Supplied material Start Marker

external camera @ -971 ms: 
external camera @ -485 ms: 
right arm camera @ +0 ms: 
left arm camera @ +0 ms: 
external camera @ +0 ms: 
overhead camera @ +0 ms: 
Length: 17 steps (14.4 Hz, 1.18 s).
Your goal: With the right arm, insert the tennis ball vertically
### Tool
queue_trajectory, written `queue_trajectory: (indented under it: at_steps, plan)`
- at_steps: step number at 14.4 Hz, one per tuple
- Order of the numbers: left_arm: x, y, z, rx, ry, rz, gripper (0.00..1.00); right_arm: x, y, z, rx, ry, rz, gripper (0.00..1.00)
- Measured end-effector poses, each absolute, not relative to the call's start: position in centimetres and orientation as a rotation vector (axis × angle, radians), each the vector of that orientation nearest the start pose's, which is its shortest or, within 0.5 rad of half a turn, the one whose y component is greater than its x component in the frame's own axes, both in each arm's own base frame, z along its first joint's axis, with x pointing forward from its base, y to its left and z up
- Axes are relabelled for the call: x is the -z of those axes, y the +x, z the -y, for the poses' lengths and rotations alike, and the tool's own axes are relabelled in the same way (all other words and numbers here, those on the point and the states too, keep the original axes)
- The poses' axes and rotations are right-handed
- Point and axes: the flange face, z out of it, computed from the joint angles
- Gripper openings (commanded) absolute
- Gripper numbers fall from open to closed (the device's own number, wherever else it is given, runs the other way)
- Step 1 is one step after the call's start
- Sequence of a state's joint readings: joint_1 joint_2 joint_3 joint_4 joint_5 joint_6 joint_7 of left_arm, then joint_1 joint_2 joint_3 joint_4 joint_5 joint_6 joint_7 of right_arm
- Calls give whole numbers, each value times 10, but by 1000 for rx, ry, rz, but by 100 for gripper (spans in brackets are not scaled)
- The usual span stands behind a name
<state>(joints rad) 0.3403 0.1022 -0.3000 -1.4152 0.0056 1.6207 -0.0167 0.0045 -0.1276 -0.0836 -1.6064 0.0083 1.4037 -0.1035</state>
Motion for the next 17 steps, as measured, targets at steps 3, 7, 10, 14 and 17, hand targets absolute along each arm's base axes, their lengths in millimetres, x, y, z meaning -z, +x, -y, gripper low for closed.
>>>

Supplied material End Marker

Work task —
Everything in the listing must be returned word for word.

Answer box —
external camera @ -971 ms: 
external camera @ -485 ms: 
right arm camera @ +0 ms: 
left arm camera @ +0 ms: 
external camera @ +0 ms: 
overhead camera @ +0 ms: 
Length: 17 steps (14.4 Hz, 1.18 s).
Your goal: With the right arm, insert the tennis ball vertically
### Tool
queue_trajectory, written `queue_trajectory: (indented under it: at_steps, plan)`
- at_steps: step number at 14.4 Hz, one per tuple
- Order of the numbers: left_arm: x, y, z, rx, ry, rz, gripper (0.00..1.00); right_arm: x, y, z, rx, ry, rz, gripper (0.00..1.00)
- Measured end-effector poses, each absolute, not relative to the call's start: position in centimetres and orientation as a rotation vector (axis × angle, radians), each the vector of that orientation nearest the start pose's, which is its shortest or, within 0.5 rad of half a turn, the one whose y component is greater than its x component in the frame's own axes, both in each arm's own base frame, z along its first joint's axis, with x pointing forward from its base, y to its left and z up
- Axes are relabelled for the call: x is the -z of those axes, y the +x, z the -y, for the poses' lengths and rotations alike, and the tool's own axes are relabelled in the same way (all other words and numbers here, those on the point and the states too, keep the original axes)
- The poses' axes and rotations are right-handed
- Point and axes: the flange face, z out of it, computed from the joint angles
- Gripper openings (commanded) absolute
- Gripper numbers fall from open to closed (the device's own number, wherever else it is given, runs the other way)
- Step 1 is one step after the call's start
- Sequence of a state's joint readings: joint_1 joint_2 joint_3 joint_4 joint_5 joint_6 joint_7 of left_arm, then joint_1 joint_2 joint_3 joint_4 joint_5 joint_6 joint_7 of right_arm
- Calls give whole numbers, each value times 10, but by 1000 for rx, ry, rz, but by 100 for gripper (spans in brackets are not scaled)
- The usual span stands behind a name
<state>(joints rad) 0.3403 0.1022 -0.3000 -1.4152 0.0056 1.6207 -0.0167 0.0045 -0.1276 -0.0836 -1.6064 0.0083 1.4037 -0.1035</state>
Motion for the next 17 steps, as measured, targets at steps 3, 7, 10, 14 and 17, hand targets absolute along each arm's base axes, their lengths in millimetres, x, y, z meaning -z, +x, -y, gripper low for closed.
>>>

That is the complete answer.